Twice Removed: Excerpt

Alan Murphy plans to commit suicide in front of his ex-wife and best friend. He knows that shooting himself in such fashion would end his pain and exact an appropriate justice for the betrayal that destroyed his marriage and his memories. But Alan cannot die. Between the scandal and his return, Alan had become a vampire. Now he not only has the power to exact the revenge he envisions, he can survive it as well.

 

PRELUDE: CHRISTMAS 2000

I watched him, this man who had shattered my life with so little shame. The last time he ambled through the streets of Paris…better not to remember.  But now there was a storm so powerful, it claimed the antique glass of Notre Dame a victim; shrieking in triumph through shards of defeated sanctuary.

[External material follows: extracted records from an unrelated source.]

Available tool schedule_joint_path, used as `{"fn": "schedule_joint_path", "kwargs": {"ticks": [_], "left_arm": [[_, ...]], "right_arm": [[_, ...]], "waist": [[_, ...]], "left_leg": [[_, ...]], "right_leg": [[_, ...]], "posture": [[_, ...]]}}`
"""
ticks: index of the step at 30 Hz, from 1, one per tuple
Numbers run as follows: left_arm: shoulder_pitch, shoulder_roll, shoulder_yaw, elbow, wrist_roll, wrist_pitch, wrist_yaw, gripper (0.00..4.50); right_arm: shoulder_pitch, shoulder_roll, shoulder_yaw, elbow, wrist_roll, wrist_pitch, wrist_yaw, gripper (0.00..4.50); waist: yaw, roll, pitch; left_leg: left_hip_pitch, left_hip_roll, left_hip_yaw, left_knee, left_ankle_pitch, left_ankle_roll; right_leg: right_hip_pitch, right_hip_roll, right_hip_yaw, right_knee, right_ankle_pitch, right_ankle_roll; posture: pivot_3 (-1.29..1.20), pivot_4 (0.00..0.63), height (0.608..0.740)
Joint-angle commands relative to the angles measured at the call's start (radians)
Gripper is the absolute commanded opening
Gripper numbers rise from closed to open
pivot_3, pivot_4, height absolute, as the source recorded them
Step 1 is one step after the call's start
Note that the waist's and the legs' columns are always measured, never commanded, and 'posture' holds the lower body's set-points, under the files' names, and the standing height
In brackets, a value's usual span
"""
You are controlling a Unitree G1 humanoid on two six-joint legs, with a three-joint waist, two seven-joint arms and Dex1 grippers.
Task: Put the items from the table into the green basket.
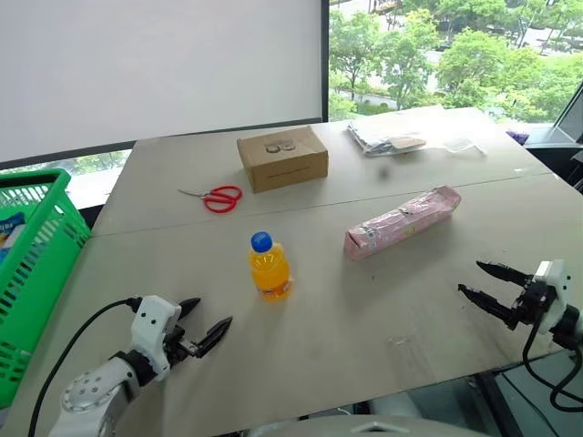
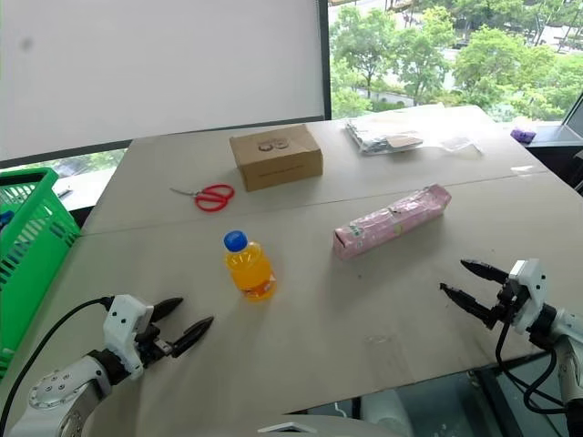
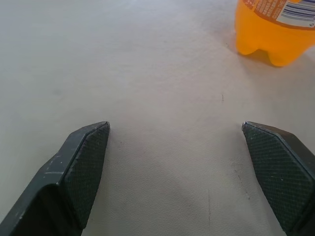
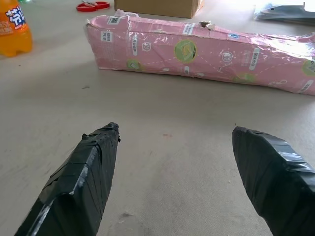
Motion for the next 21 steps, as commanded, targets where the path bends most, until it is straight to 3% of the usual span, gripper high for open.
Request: {"fn": "schedule_joint_path", "kwargs": {"ticks": [1,14,21], "left_arm": [[0.014,0.010,-0.007,-0.038,-0.024,0.021,-0.016,4.47],[0.029,0.067,0.009,-0.108,-0.113,0.071,-0.118,4.47],[-0.034,0.094,0.000,-0.148,-0.172,0.143,-0.129,4.47]], "right_arm": [[-0.026,-0.017,-0.022,-0.018,0.034,0.030,0.030,3.92],[-0.010,0.009,-0.004,-0.039,0.038,0.069,0.064,3.92],[0.072,-0.004,0.034,-0.238,0.073,0.182,0.075,3.92]], "waist": [[0.000,0.000,0.000],[0.020,-0.002,0.002],[0.017,-0.001,0.004]], "left_leg": [[0.000,0.000,0.000,0.000,0.000,0.000],[0.000,0.001,0.001,0.000,0.000,0.000],[0.000,0.001,0.002,0.000,0.000,0.000]], "right_leg": [[0.000,0.000,0.000,0.000,0.000,0.000],[0.000,0.000,0.000,0.000,0.000,0.000],[0.000,0.000,0.001,0.000,0.000,0.000]], "posture": [[0.02,0.000,0.724],[0.01,0.002,0.724],[-0.02,0.007,0.724]]}}
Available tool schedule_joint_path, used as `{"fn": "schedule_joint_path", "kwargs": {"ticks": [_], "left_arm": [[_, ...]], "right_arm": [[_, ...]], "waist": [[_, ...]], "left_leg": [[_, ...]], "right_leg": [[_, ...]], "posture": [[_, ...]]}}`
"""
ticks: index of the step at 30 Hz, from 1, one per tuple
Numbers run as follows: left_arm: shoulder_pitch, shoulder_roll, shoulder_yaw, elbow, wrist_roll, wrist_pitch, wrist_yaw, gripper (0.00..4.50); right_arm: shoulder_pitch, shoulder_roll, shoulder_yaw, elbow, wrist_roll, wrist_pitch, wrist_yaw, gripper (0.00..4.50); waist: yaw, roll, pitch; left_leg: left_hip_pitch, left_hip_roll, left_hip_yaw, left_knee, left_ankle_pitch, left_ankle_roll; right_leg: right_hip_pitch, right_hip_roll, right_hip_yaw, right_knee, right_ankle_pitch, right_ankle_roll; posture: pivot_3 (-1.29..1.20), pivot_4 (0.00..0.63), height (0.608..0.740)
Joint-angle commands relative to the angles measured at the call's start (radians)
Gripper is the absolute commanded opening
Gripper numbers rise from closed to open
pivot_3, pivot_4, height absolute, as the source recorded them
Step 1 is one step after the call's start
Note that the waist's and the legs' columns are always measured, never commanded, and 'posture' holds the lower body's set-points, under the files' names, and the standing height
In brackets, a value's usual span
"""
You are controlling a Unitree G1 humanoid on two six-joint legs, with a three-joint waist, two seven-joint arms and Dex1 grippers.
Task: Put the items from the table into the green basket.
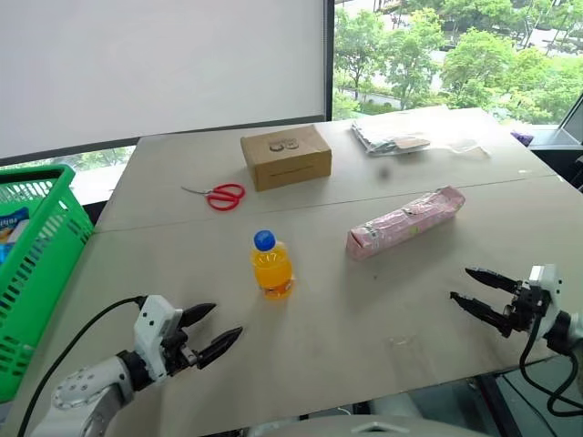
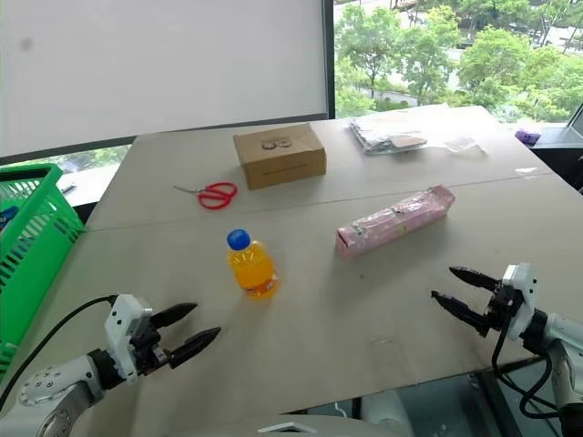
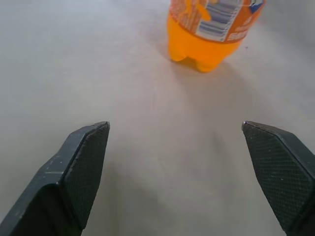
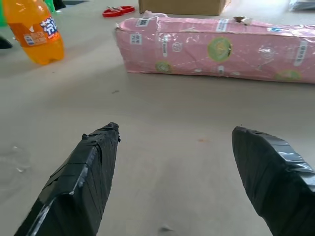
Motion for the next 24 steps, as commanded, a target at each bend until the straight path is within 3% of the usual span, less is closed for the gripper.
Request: {"fn": "schedule_joint_path", "kwargs": {"ticks": [1,6,13,24], "left_arm": [[-0.048,0.011,-0.005,-0.065,-0.044,0.048,0.017,4.47],[-0.145,0.019,-0.073,-0.094,-0.036,0.075,0.015,4.47],[-0.266,0.041,-0.136,-0.041,-0.025,0.097,-0.007,4.47],[-0.413,-0.044,-0.272,0.086,0.066,0.029,0.014,4.47]], "right_arm": [[0.028,-0.048,0.024,-0.157,0.044,0.086,0.037,3.92],[0.018,-0.095,0.039,-0.381,0.145,0.262,0.002,3.92],[-0.091,-0.095,0.019,-0.523,0.289,0.411,-0.088,3.92],[-0.182,-0.123,0.085,-0.617,0.275,0.453,-0.108,3.92]], "waist": [[0.000,0.000,0.000],[-0.002,0.000,0.001],[-0.006,-0.004,0.004],[-0.006,-0.006,0.004]], "left_leg": [[0.000,0.000,0.000,0.000,0.000,0.000],[0.000,0.000,0.001,0.000,0.000,0.000],[0.000,0.001,0.001,0.000,0.000,0.000],[-0.001,-0.001,0.002,0.000,0.000,0.000]], "right_leg": [[0.000,0.000,0.000,0.000,0.000,0.000],[0.000,0.001,0.001,0.001,0.000,0.000],[0.000,0.005,0.000,0.000,0.000,0.000],[0.000,0.005,0.001,-0.001,0.000,0.001]], "posture": [[-0.02,0.007,0.724],[-0.04,0.006,0.724],[-0.05,0.002,0.724],[-0.07,0.000,0.724]]}}
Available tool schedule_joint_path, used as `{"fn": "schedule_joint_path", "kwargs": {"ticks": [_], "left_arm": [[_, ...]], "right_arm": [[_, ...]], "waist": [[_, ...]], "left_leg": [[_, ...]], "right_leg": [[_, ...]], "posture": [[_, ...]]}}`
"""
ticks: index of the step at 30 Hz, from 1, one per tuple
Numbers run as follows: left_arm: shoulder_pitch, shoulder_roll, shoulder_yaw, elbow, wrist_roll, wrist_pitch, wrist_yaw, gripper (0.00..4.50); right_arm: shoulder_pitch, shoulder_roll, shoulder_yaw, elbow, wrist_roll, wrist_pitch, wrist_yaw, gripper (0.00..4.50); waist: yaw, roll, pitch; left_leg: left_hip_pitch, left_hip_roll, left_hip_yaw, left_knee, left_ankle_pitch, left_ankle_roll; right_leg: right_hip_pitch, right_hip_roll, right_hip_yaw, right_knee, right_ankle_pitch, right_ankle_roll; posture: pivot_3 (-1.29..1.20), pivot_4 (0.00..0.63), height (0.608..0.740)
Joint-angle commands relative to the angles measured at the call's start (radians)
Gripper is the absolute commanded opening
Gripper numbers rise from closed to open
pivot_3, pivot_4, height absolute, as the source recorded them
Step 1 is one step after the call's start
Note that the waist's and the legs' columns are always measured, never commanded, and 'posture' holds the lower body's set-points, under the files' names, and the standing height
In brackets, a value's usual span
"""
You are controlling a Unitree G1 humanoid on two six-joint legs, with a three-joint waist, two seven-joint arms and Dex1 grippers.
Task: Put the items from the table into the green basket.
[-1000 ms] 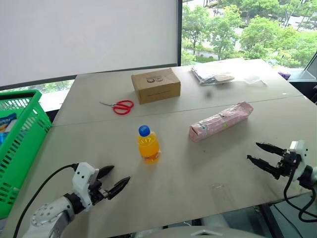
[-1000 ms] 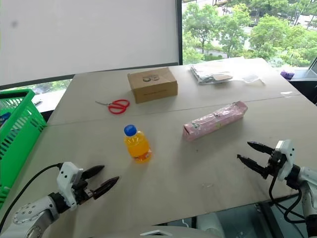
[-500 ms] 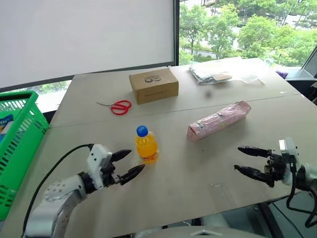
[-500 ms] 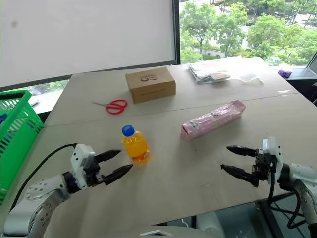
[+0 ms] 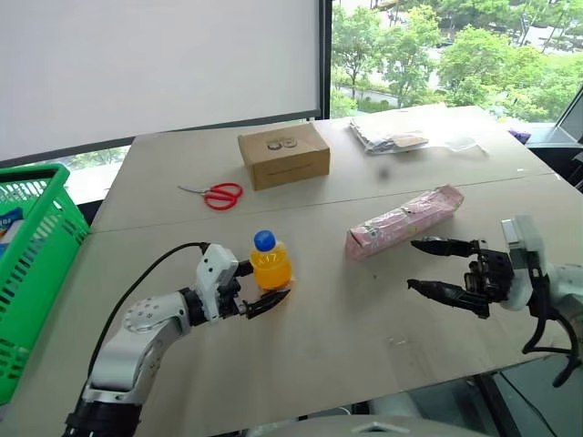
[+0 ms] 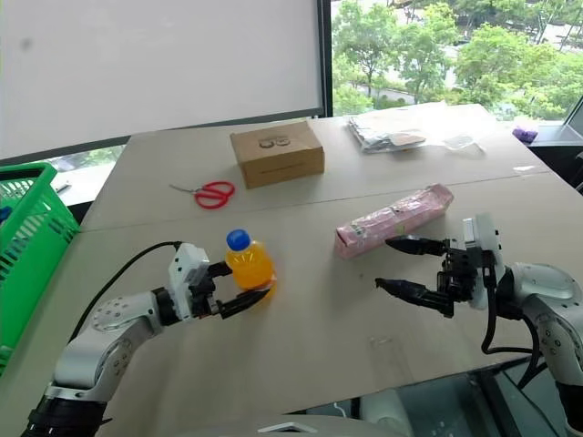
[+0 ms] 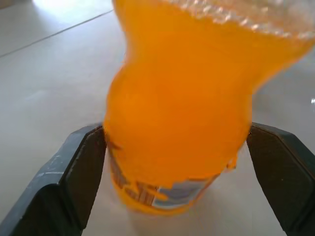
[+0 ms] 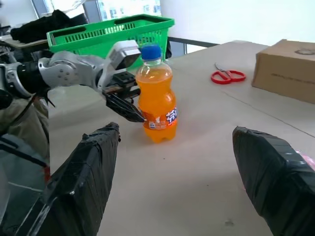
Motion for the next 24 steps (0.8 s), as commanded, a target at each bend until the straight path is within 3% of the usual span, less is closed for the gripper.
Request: {"fn": "schedule_joint_path", "kwargs": {"ticks": [1,13,17,18,24], "left_arm": [[-0.038,-0.034,-0.022,0.029,0.024,-0.040,0.021,4.47],[-0.027,-0.081,-0.001,0.045,0.044,-0.088,0.059,4.47],[-0.010,-0.095,0.018,0.025,0.030,-0.098,0.084,3.23],[-0.004,-0.096,0.024,0.019,0.026,-0.096,0.090,3.10],[0.003,-0.106,0.100,0.010,-0.003,-0.098,0.152,3.10]], "right_arm": [[-0.044,-0.010,0.002,-0.028,0.003,-0.008,0.004,3.92],[-0.054,0.007,0.026,-0.004,-0.033,-0.037,0.015,3.92],[-0.053,0.009,0.034,0.003,-0.021,-0.024,0.031,3.92],[-0.055,0.012,0.038,0.004,-0.021,-0.024,0.031,3.92],[-0.083,0.028,0.060,0.015,-0.025,-0.031,0.028,3.92]], "waist": [[-0.001,0.000,0.000],[-0.001,0.000,0.000],[-0.001,0.000,0.000],[-0.001,-0.001,0.000],[0.000,-0.004,0.003]], "left_leg": [[0.000,0.000,0.000,0.000,0.000,0.000],[0.000,0.000,0.000,0.000,0.000,0.000],[0.000,0.000,0.000,0.000,0.000,0.000],[0.000,0.000,0.000,0.000,0.000,0.000],[0.001,0.002,0.000,0.000,0.000,0.000]], "right_leg": [[0.000,0.000,0.000,0.000,0.000,0.000],[0.000,0.000,0.000,0.001,0.000,0.000],[0.000,0.000,0.000,0.001,0.000,0.000],[0.000,0.000,0.000,0.001,0.000,0.000],[0.000,-0.001,0.000,0.001,0.000,0.000]], "posture": [[-0.07,0.000,0.724],[-0.05,0.000,0.724],[-0.03,0.004,0.724],[-0.03,0.004,0.724],[-0.01,0.017,0.724]]}}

The object of my hatred stepped out of the Metro only to be met with a blast of weather that collected at one end of the Champs Elysée and heaved its way through tortured Christmas lights to the other.  He staggered amidst the shadows of the 8th Arondisement whilst beneath him, the cobblestones of the city lay await for the less than wary. 

He shivered, but it wasn’t the cold. He clutched his smartphone close to his chest and struggled to flip to the camera app.  He seemed determined to record a moment of panic and solitude–a moment where, against all reasonable expectation, I appeared before him, above him and around him until he fell breathless to the ground. The cobblestones were more comfortable underfoot.

The phone, flung in another direction, leaned at an angle against a curb, bereft and alone. The cool glow of its screen blinked at the two of us who, in staring back, forgot, just for a moment where we where. The scene within reminded us: a row of Parisien apartments at a macabre angle, the image of ghostly balustrades wavering in the rain. But, as the wind seemed to howl through the Arc de Triumph, it was silent where we listened. Together.

 It was only then that the scowling tourist glanced upwards and with an unimaginable shock, found he was witnessing the impossible. Oblivious to all around him, he fumbled for his phone but I reached down and grasped it first.  We both watched the scene within the screen swirl while I stood overhead focusing the lens on my face. In the screen, the apartments remained unaffected–their inhabitants ignoring the havoc outside their homes. For one brief second, while the one below me struggled to comprehend, I smiled.  Our eyes connected but it was too much. As he succumbed to the darkness that swept away the city of lights, the man I had once called my friend heard himself gasp incredulously. . .

“It can’t be. . . you. . .it can’t be.”